Requirement:
Starting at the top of the entries below, set down every line exactly, please, until you reach the line with "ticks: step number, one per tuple", which is included too.

Stored entries:
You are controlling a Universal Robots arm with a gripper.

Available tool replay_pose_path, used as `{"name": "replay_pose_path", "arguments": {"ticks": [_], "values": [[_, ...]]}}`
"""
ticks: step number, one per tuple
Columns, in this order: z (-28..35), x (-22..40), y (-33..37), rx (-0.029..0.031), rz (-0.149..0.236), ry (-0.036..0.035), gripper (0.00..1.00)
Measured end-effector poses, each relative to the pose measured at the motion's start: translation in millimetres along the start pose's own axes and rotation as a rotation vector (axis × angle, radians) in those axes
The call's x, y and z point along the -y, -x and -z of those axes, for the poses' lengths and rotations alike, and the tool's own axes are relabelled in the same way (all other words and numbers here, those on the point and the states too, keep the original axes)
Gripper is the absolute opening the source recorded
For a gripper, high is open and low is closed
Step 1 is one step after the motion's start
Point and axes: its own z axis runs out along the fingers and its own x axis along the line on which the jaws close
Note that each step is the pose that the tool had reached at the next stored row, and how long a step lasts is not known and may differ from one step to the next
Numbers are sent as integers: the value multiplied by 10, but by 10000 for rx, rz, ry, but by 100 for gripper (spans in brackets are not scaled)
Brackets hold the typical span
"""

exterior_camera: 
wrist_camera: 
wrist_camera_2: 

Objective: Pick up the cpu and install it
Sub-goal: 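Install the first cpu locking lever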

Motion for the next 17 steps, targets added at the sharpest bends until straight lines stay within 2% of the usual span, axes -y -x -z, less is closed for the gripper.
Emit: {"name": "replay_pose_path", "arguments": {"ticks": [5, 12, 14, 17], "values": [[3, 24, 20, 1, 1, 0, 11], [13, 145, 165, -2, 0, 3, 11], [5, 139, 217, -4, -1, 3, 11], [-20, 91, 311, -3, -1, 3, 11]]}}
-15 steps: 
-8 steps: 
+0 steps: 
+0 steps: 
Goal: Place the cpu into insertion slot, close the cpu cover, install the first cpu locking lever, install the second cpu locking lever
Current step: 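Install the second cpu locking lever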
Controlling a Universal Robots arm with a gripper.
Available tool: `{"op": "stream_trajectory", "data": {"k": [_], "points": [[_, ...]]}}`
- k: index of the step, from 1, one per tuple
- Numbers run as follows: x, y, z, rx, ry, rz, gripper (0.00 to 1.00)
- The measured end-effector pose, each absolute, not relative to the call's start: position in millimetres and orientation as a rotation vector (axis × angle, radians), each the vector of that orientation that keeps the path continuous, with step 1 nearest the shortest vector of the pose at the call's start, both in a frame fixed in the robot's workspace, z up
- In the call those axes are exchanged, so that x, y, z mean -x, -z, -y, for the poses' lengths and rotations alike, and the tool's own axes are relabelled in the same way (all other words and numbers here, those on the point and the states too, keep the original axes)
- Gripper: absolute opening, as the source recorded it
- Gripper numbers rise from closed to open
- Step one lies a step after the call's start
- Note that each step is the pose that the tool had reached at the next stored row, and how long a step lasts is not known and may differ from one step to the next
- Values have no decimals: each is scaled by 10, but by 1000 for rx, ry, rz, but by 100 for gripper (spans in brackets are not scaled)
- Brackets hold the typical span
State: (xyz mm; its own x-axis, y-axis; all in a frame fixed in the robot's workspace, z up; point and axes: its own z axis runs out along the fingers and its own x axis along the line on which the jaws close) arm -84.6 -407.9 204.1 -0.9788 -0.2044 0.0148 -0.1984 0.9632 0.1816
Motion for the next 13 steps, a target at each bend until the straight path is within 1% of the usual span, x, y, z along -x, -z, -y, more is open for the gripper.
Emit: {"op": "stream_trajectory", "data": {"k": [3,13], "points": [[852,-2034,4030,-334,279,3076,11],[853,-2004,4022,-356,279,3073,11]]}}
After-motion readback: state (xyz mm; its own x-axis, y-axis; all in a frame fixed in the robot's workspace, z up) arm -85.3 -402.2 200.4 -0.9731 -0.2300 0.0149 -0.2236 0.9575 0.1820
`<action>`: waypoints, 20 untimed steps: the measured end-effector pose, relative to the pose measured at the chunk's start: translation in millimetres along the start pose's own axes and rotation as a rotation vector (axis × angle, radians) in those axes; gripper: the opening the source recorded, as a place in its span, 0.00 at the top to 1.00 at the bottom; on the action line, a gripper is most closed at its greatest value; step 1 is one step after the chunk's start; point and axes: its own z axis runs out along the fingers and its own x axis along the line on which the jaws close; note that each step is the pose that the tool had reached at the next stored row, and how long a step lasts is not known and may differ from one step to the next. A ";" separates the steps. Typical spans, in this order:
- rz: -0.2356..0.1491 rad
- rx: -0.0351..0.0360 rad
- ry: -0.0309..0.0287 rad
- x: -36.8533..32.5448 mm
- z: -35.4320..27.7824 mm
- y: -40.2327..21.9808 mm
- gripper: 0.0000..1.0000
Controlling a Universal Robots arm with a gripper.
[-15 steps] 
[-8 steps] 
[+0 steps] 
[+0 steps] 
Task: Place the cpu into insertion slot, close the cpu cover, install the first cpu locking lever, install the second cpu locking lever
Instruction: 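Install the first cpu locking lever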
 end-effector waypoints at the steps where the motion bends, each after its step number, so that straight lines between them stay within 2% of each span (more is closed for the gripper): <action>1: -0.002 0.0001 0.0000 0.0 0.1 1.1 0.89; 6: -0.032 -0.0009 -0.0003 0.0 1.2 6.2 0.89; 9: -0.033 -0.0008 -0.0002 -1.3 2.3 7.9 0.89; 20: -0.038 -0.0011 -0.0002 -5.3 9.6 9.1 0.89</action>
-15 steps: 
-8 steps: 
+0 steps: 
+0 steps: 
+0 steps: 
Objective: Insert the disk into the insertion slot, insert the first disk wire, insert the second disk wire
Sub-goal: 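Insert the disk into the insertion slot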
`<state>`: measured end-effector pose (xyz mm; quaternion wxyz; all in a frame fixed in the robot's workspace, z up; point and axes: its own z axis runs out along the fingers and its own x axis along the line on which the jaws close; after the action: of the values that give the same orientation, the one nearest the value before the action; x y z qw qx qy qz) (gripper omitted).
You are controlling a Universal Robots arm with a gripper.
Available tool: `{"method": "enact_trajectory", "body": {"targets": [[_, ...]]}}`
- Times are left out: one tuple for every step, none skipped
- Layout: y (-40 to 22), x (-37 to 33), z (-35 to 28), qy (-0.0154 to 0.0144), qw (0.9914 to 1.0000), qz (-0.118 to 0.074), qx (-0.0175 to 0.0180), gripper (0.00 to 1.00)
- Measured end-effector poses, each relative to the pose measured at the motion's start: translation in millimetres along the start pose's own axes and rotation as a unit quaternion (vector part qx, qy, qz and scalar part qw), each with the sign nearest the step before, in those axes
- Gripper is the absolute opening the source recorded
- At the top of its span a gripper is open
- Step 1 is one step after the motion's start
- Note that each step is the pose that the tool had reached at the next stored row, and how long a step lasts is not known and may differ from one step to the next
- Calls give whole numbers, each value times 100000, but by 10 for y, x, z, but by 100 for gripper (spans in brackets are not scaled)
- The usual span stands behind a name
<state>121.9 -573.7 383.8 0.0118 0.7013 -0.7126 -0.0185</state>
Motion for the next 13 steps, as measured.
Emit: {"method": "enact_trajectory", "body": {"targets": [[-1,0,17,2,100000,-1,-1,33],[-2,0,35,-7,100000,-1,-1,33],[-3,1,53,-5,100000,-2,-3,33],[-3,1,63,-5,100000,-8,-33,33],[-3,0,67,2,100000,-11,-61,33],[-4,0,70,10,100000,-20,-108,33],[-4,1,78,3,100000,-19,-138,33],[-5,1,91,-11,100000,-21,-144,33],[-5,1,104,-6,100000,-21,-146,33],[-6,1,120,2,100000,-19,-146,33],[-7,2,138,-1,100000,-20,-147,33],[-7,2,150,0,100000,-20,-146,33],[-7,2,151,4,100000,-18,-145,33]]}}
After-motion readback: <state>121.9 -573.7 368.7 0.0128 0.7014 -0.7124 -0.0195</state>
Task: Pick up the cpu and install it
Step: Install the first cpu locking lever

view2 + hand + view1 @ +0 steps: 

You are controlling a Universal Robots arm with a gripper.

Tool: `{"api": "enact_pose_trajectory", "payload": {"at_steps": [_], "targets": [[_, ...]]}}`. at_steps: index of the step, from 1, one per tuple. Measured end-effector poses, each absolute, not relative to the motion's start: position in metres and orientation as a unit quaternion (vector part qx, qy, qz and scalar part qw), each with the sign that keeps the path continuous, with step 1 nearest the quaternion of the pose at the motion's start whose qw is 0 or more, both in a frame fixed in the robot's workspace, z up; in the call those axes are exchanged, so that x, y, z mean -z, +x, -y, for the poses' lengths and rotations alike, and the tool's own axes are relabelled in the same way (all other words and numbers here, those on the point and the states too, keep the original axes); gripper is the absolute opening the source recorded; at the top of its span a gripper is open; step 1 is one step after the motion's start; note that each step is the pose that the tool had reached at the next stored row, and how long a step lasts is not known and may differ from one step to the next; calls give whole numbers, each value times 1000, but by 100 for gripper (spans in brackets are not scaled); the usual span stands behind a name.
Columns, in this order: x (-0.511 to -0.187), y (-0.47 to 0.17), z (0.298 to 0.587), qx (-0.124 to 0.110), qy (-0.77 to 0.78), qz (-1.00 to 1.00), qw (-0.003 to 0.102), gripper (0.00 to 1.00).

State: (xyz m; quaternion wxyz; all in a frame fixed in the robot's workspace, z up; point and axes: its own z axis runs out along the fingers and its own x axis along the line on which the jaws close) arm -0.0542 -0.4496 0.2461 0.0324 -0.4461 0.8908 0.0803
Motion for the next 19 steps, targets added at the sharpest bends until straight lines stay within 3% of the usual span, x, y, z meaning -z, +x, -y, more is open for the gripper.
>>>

Task output:
You are controlling a Universal Robots arm with a gripper.

Available tool replay_pose_path, used as `{"name": "replay_pose_path", "arguments": {"ticks": [_], "values": [[_, ...]]}}`
"""
ticks: step number, one per tuple

That wraps up the exercise.